### Task brief
Among the lines below, some may hold the word "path"; state how many do, giving only the number.

### Material supplied
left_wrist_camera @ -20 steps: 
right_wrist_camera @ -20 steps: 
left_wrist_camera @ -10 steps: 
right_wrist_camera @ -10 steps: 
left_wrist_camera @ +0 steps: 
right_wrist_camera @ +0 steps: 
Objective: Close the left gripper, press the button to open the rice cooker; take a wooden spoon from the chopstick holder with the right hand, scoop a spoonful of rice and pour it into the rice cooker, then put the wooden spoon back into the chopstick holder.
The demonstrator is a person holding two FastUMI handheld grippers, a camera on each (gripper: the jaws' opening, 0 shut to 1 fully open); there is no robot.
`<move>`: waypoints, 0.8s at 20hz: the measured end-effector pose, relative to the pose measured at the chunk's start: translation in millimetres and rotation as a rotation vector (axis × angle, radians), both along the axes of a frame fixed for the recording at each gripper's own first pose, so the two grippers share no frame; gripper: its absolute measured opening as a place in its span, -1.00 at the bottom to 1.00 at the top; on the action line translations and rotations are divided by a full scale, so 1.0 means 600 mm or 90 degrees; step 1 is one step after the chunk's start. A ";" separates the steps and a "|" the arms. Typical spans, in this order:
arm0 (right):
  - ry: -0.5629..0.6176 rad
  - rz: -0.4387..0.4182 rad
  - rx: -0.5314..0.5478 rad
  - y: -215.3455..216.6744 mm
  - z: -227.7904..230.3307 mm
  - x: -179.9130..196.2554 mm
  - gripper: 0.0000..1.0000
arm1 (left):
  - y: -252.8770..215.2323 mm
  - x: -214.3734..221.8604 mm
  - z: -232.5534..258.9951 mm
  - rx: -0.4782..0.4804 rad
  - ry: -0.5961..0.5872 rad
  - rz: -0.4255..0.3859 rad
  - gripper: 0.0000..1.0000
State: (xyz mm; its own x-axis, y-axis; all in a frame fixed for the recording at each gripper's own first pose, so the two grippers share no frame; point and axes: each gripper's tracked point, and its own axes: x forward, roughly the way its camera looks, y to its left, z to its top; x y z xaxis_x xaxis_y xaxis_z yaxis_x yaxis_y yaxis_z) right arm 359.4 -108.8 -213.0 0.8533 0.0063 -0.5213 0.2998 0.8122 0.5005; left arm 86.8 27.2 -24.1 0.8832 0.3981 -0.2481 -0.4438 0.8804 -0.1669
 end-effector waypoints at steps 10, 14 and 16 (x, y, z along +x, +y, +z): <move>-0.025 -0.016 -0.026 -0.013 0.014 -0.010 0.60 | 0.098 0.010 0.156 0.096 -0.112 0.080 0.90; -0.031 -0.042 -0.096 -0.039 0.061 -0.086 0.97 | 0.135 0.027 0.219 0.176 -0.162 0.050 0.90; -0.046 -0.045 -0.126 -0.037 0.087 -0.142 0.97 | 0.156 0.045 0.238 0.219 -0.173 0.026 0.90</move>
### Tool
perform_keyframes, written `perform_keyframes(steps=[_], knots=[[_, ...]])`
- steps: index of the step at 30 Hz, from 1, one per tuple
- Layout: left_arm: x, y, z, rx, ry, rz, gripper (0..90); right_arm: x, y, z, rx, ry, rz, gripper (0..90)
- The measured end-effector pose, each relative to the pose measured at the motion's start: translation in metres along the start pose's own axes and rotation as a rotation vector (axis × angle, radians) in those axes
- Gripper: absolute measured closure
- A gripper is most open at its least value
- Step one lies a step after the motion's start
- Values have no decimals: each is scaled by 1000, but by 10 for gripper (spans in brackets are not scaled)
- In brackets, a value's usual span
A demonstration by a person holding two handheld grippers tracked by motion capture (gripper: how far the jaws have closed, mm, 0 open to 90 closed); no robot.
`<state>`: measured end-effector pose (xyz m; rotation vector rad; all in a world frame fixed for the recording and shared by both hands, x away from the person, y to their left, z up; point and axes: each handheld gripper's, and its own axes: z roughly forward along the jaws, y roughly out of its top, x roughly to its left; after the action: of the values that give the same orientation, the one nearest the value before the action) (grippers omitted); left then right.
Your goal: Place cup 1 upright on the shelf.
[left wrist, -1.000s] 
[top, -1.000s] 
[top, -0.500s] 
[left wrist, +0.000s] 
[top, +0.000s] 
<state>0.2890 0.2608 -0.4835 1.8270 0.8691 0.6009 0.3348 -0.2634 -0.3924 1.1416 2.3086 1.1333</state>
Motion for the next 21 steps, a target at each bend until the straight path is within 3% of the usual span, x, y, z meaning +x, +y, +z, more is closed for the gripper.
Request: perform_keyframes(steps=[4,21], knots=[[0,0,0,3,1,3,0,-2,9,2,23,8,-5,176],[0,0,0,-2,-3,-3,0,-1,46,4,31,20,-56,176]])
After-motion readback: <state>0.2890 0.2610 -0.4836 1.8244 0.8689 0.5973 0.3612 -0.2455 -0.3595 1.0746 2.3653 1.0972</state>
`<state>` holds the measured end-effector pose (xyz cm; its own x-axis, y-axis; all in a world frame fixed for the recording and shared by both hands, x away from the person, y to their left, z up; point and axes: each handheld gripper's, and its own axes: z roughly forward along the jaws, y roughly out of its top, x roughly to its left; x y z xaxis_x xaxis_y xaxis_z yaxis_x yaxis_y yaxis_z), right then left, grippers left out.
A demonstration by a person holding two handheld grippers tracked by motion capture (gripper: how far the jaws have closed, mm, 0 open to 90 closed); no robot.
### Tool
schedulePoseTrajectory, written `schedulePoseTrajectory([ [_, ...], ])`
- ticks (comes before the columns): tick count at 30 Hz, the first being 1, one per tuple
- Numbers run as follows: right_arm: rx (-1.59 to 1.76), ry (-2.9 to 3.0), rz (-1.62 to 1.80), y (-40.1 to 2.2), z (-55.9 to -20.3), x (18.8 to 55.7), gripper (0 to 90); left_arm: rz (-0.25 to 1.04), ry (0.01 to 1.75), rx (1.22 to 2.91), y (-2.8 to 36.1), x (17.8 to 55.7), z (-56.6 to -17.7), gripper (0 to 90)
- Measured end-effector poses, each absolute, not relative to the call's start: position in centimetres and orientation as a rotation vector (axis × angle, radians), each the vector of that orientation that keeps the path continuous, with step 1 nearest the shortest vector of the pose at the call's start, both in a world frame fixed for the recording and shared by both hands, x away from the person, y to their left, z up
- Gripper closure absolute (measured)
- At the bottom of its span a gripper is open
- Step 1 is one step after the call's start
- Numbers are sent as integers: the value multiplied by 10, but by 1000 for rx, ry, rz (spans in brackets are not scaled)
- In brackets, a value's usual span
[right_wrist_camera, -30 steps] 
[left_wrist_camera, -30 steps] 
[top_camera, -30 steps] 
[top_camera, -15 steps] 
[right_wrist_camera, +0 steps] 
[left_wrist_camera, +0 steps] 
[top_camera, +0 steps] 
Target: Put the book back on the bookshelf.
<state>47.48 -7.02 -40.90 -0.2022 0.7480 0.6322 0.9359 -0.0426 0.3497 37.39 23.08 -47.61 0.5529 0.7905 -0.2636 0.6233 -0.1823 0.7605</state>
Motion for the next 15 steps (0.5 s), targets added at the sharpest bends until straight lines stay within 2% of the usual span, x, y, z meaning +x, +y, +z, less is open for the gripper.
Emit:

### Written response
2